- **Activity**
Look below for the line containing "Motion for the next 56" and the line containing "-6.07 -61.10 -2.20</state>"; repeat exactly those two lines and all lines between them, and nothing else.

>>>>>

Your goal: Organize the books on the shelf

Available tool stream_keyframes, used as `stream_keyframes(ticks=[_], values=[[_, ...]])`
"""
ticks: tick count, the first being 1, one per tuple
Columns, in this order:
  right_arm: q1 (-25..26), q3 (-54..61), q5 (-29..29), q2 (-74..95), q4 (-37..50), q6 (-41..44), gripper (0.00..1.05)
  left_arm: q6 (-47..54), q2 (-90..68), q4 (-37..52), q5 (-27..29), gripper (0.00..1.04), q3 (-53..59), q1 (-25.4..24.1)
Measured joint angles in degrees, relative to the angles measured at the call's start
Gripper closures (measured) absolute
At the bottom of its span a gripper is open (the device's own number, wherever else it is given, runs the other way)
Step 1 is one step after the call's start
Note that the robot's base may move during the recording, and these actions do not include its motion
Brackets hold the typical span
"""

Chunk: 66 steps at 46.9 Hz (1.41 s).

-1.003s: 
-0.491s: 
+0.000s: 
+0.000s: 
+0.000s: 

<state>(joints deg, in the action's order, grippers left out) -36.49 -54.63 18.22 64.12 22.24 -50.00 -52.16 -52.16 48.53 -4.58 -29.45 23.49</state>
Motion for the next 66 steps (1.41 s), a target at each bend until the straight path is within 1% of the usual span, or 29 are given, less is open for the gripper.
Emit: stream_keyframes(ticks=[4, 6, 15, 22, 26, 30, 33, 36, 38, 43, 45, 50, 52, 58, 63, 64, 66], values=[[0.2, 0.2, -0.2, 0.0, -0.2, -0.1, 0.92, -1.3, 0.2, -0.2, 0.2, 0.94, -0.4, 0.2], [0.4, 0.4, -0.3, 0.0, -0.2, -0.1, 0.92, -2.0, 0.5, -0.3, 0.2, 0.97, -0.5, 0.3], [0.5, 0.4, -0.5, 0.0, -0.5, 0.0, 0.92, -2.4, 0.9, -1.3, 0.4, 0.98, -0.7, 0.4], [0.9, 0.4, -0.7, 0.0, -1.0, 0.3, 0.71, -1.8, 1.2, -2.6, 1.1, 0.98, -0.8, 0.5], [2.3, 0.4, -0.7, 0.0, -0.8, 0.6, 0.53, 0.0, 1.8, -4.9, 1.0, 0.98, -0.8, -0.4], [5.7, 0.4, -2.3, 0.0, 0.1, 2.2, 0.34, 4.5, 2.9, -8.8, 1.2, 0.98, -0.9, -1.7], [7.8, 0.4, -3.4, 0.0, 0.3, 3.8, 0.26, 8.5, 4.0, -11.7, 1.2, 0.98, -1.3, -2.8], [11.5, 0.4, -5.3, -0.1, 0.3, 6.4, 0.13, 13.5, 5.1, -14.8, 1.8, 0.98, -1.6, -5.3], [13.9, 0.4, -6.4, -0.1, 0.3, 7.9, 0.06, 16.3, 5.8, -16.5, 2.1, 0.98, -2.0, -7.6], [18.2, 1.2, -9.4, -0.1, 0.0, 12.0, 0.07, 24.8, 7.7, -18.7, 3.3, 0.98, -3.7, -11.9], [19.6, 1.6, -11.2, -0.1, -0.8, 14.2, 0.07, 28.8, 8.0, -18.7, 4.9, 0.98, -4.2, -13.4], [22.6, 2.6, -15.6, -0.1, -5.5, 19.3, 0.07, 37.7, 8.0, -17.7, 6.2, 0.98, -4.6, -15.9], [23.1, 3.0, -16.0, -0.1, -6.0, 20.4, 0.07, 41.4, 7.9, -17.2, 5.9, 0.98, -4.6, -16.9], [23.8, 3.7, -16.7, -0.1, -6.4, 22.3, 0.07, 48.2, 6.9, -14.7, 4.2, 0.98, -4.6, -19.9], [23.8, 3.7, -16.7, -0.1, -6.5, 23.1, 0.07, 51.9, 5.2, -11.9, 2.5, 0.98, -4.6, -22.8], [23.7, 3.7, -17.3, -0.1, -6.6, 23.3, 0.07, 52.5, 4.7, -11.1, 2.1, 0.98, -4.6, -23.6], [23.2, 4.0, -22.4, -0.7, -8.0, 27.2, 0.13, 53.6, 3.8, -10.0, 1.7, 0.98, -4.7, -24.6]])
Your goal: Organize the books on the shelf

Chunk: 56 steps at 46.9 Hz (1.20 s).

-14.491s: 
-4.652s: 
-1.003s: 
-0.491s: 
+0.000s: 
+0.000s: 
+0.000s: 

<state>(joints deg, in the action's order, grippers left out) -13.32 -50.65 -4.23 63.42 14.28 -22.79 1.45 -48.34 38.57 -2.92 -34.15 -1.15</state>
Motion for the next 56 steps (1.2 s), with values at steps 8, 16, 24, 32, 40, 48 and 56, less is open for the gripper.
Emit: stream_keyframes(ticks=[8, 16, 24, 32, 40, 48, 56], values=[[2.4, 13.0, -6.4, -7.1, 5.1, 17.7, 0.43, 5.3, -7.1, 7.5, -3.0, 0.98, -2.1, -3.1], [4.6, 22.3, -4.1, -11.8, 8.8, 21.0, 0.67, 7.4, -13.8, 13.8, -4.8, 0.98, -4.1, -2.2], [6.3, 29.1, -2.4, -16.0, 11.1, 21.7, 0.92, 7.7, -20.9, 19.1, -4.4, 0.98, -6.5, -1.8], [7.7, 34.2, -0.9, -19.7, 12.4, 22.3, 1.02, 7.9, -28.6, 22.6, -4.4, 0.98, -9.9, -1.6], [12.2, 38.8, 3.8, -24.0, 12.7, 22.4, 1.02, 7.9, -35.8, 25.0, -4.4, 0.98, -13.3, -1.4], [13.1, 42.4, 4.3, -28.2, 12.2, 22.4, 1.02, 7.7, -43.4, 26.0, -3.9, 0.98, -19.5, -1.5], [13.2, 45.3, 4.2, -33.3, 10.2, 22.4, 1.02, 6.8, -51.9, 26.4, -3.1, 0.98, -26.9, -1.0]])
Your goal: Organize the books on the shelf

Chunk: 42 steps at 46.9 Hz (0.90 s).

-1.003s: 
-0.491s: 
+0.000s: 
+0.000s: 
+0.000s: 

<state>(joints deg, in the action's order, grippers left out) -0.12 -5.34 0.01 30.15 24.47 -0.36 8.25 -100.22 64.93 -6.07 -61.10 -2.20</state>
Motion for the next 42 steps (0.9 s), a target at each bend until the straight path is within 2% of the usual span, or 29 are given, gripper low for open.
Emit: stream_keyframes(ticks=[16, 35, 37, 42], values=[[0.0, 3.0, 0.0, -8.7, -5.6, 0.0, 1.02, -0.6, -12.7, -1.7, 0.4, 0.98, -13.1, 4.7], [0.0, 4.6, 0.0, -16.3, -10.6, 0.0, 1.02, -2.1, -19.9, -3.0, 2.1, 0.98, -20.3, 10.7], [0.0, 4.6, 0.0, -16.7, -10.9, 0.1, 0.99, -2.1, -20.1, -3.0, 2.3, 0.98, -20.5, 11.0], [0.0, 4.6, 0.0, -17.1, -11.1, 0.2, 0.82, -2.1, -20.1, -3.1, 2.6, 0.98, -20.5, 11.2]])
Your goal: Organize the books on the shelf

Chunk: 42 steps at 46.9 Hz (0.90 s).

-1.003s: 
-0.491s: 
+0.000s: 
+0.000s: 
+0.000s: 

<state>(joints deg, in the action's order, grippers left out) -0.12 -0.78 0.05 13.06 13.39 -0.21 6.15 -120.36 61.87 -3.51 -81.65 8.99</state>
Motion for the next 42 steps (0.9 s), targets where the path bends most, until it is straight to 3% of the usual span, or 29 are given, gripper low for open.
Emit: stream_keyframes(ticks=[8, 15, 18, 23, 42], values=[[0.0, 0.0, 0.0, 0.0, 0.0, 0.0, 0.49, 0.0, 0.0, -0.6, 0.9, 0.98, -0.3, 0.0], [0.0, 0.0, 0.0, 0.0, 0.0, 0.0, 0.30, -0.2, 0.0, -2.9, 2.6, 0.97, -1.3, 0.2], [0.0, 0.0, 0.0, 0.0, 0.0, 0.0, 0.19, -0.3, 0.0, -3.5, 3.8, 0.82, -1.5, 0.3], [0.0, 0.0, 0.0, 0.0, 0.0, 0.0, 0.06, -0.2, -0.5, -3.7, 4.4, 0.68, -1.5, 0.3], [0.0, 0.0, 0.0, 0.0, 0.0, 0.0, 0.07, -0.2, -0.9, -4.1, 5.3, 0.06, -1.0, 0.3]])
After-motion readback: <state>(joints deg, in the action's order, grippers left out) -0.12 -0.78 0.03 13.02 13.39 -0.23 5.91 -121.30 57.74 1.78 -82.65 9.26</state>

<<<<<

- **Answer section**
Motion for the next 56 steps (1.2 s), with values at steps 8, 16, 24, 32, 40, 48 and 56, less is open for the gripper.
Emit: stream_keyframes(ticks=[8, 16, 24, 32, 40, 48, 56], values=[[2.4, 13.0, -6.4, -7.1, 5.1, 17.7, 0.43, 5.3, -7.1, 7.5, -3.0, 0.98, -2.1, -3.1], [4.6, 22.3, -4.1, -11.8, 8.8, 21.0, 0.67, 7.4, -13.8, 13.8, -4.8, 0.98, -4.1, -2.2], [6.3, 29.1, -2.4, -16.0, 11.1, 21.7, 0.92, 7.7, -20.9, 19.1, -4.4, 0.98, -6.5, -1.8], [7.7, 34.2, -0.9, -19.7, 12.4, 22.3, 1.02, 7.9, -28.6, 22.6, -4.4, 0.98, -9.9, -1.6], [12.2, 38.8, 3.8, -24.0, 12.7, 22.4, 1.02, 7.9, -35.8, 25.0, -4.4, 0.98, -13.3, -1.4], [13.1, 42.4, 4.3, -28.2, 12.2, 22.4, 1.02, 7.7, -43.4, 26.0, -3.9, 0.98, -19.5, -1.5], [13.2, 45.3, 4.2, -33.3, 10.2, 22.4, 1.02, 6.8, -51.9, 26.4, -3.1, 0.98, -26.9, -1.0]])
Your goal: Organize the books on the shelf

Chunk: 42 steps at 46.9 Hz (0.90 s).

-1.003s: 
-0.491s: 
+0.000s: 
+0.000s: 
+0.000s: 

<state>(joints deg, in the action's order, grippers left out) -0.12 -5.34 0.01 30.15 24.47 -0.36 8.25 -100.22 64.93 -6.07 -61.10 -2.20</state>

Nothing remains to be done, and the exercise is complete.